TIMETABLE | TEACHING MATERIAL |
Credits | 20 |
Level | 5 |
Semester | 2 |
Prerequisites | N/A |
Availability | Mandatory |
Contact | Lectures: 10 | Tutorials: 0 | Labs 30 | Homework/Private Study: 160 |
Assessment | Several individual assignments (50%), and one two-hour examination (50%) |
Resit | By examination (2 hours) |
Lecturer | Dr Marc Roper |
General Aims
This class aims to provide an overview of the application of evolutionary computation techniques – those which mimic natural evolutionary processes (genetic algorithms, genetic programming and neural networks in particular) – to a range of financial applications such as forecasting, portfolio optimisation and algorithmic trading.
The course is very practical in its nature: much of the learning is achieved via a number (around 4) of assessed small mini-projects, and students are expected to develop solutions to problems using evolutionary computation techniques, evaluate these on real data sets, and compare them with other more traditional approaches. Consequently , a large amount of self-directed study and learning is expected.
Learning Outcomes
After completing this class participants will be able to:
- Understand the benefits and opportunities for evolutionary computing in the context of financial applications.
- Understand the principles of evolutionary computation: genetic programming and genetic algorithms in particular, and also neural networks (particularly those configurations most suited to time series data).
- Understand how the computational approaches covered in the class may be applied to financial problem solving and understand their limitations.
- Develop and evaluate practical solutions to finance-based problems.
Syllabus
Part 1
- Programming using R (Students will have some familiarity with R, typically from a statistic point of view, but this initial section looks at its use as a programming language)
- Principles of genetic algorithms and genetic programming
- Portfolio Optimisation – This topic looks at how you can use evolutionary algorithms, and GAs in particular, to develop an optimal portfolio – a balanced set of investments that will yield the best return for the least risk
- Principles of basic neural networks
- Forecasting and Predication – This topic looks at how it is possible to use genetic programming and/or neural networks to generate predictive functions for time-series data.
Part 2
- Advanced Neural Network configurations (e.g. RNNs and LSTMs)

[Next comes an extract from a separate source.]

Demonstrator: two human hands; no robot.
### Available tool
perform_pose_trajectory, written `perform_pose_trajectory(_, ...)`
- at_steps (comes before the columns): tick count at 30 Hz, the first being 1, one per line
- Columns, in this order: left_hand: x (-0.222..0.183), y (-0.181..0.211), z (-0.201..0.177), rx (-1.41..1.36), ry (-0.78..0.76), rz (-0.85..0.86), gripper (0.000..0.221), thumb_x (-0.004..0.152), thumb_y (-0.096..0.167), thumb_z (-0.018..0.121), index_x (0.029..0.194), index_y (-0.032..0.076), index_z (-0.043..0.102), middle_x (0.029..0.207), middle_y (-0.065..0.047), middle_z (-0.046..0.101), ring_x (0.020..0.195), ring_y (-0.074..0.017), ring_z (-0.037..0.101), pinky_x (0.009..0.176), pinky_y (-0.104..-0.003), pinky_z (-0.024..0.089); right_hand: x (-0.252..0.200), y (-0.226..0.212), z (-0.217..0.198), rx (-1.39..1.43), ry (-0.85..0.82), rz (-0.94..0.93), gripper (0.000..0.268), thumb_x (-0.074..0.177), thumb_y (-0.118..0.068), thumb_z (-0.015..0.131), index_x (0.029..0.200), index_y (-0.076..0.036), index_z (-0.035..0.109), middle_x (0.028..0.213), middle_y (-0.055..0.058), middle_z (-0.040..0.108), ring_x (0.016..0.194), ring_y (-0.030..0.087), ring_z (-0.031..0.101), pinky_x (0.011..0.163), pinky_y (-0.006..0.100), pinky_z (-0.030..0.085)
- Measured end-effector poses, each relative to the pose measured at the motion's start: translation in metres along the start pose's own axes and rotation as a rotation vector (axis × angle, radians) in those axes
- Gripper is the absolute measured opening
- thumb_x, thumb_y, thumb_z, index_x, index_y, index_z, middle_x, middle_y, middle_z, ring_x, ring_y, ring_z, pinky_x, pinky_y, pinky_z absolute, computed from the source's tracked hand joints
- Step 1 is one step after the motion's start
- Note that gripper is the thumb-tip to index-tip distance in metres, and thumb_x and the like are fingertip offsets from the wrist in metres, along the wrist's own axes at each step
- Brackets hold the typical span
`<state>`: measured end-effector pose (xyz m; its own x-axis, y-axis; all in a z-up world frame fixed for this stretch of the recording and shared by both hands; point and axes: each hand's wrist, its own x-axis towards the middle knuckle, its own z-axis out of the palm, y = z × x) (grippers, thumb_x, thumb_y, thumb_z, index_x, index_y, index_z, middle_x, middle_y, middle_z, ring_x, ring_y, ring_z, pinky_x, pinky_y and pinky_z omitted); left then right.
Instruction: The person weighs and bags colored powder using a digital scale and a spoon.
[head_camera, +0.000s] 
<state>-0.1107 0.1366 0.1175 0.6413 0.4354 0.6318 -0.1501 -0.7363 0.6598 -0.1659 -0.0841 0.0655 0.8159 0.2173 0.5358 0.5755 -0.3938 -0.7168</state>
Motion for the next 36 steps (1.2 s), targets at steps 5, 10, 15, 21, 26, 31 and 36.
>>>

- Algorithmic Trading – This topic looks at the application of both Neural Networks potentially combined with GAs or GP to identify automatically at what point a trade should be executed, and evaluate the effectiveness of the strategy through backtesting.
Recommended Text/Reading
The class lecturer will recommend a mixture of specific and generic references for each part of the course. Where possible, free online material will be recommended.